Who inspires you as a writer? Where does your inspiration to write come from?

I have been inspired by many people, including writers. I continue to be an avid reader, especially of fiction, and this is a great source of inspiration. Where the inspiration to write comes from is a bit of a mystery.

In March 2020, your next book ‘The Healing Knife’ will be released. Can you tell us a little about it? How can we find out more and stay updated?

‘The Healing Knife’ is the story of an ambitious, work-obsessed female heart surgeon (yes, lots of research was necessary!) whose life is turned upside down by something horrible and unforeseen (you’ll have to read it to find out what!) It’s due out in March 2020 but can be pre-ordered now. I usually post something on social media or on my blog ( as the time for a book’s emergence approaches.

What advice would you give to aspiring writers and also to fiction writers in particular?

If someone has an itch to write they should get on and do it, even if circumstances seem less than propitious. Listen to advice, but believe in your own vision. Practise your craft. Read. Listen to other people’s conversations (not too obviously.) There’s an enormous amount of information and advice in books and on the internet about writing. By all means read some of it and take it on board (I have) but be selective. If you have a great idea go to it whole-heatedly and don’t let self-doubt hold you back. Rather it should make you self-critical, but in a positive way. No one’s perfect. But no one can tell your story except you.

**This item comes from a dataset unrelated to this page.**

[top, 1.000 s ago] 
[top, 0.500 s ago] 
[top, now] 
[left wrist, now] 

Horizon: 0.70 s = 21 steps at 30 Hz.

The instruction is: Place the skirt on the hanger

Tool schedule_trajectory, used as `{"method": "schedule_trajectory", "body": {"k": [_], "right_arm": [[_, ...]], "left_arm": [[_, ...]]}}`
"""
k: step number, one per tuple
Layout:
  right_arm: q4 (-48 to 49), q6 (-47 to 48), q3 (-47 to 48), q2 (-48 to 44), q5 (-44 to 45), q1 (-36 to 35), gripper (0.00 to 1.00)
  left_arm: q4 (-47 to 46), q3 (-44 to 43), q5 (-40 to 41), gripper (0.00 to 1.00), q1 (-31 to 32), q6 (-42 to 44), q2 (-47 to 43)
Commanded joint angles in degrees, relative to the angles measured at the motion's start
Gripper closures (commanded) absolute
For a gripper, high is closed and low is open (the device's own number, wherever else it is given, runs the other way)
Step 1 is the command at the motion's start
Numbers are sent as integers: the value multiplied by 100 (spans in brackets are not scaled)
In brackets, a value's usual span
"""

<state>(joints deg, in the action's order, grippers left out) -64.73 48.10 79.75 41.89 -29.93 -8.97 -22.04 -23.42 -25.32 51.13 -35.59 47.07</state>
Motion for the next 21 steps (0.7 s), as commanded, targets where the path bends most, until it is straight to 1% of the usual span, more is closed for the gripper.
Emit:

Sue Russell read History at Durham University and subsequently after a period abroad taught children with severe learning difficulties. She has written seven novels (one awaiting publication) from an unequivocal Christian world view but neither pious nor triumphalist, aiming rather to offer a compelling page-turning read about real people with recognisable lives. Her books include the trilogy Leviathan with a Fish-hook, The Monster Behemoth and the Land of Nimrod, followed by three stand-alones: A Shed in a Cucumber Field, An Iron Yoke and A Vision of Locusts.

She is an amateur singer and a church organist. She lives with her husband and her dog in Kent, and sometimes in France.